Repeat the listing below word for word, minus the pictures.

• Available data:
────────

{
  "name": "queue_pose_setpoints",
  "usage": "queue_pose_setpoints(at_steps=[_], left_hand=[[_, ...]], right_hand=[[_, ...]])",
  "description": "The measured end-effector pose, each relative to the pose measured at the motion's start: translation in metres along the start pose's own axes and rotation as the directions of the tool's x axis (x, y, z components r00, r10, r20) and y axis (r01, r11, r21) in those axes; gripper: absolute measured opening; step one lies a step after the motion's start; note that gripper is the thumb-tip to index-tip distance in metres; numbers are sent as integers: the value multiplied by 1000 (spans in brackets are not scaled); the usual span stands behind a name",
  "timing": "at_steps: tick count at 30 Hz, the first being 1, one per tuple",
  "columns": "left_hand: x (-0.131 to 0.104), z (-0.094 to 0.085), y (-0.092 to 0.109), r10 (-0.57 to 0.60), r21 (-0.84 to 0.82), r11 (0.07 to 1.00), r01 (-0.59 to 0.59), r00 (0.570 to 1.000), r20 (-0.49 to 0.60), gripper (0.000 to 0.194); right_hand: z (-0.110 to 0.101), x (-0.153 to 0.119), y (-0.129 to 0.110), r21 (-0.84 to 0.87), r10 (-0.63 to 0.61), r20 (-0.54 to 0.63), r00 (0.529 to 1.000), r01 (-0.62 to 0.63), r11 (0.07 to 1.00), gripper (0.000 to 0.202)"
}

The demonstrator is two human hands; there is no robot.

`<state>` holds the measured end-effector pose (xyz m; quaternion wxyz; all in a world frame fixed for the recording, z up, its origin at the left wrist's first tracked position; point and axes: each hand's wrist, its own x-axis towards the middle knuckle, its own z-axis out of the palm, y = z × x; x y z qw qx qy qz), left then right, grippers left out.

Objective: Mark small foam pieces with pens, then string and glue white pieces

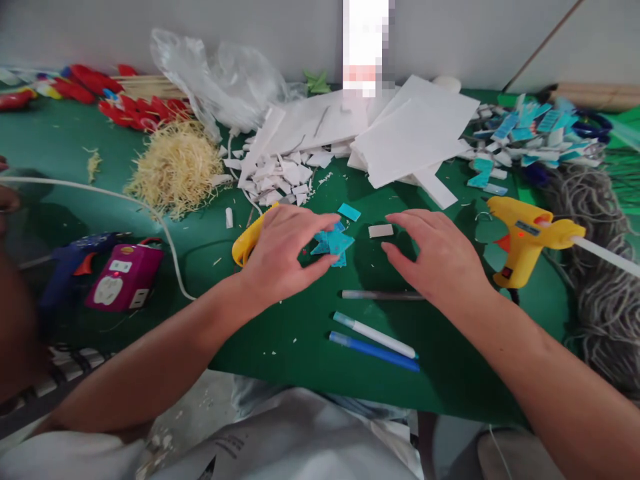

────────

• Finished task:
{
  "name": "queue_pose_setpoints",
  "usage": "queue_pose_setpoints(at_steps=[_], left_hand=[[_, ...]], right_hand=[[_, ...]])",
  "description": "The measured end-effector pose, each relative to the pose measured at the motion's start: translation in metres along the start pose's own axes and rotation as the directions of the tool's x axis (x, y, z components r00, r10, r20) and y axis (r01, r11, r21) in those axes; gripper: absolute measured opening; step one lies a step after the motion's start; note that gripper is the thumb-tip to index-tip distance in metres; numbers are sent as integers: the value multiplied by 1000 (spans in brackets are not scaled); the usual span stands behind a name",
  "timing": "at_steps: tick count at 30 Hz, the first being 1, one per tuple",
  "columns": "left_hand: x (-0.131 to 0.104), z (-0.094 to 0.085), y (-0.092 to 0.109), r10 (-0.57 to 0.60), r21 (-0.84 to 0.82), r11 (0.07 to 1.00), r01 (-0.59 to 0.59), r00 (0.570 to 1.000), r20 (-0.49 to 0.60), gripper (0.000 to 0.194); right_hand: z (-0.110 to 0.101), x (-0.153 to 0.119), y (-0.129 to 0.110), r21 (-0.84 to 0.87), r10 (-0.63 to 0.61), r20 (-0.54 to 0.63), r00 (0.529 to 1.000), r01 (-0.62 to 0.63), r11 (0.07 to 1.00), gripper (0.000 to 0.202)"
}

The demonstrator is two human hands; there is no robot.

`<state>` holds the measured end-effector pose (xyz m; quaternion wxyz; all in a world frame fixed for the recording, z up, its origin at the left wrist's first tracked position; point and axes: each hand's wrist, its own x-axis towards the middle knuckle, its own z-axis out of the palm, y = z × x; x y z qw qx qy qz), left then right, grippers left out.

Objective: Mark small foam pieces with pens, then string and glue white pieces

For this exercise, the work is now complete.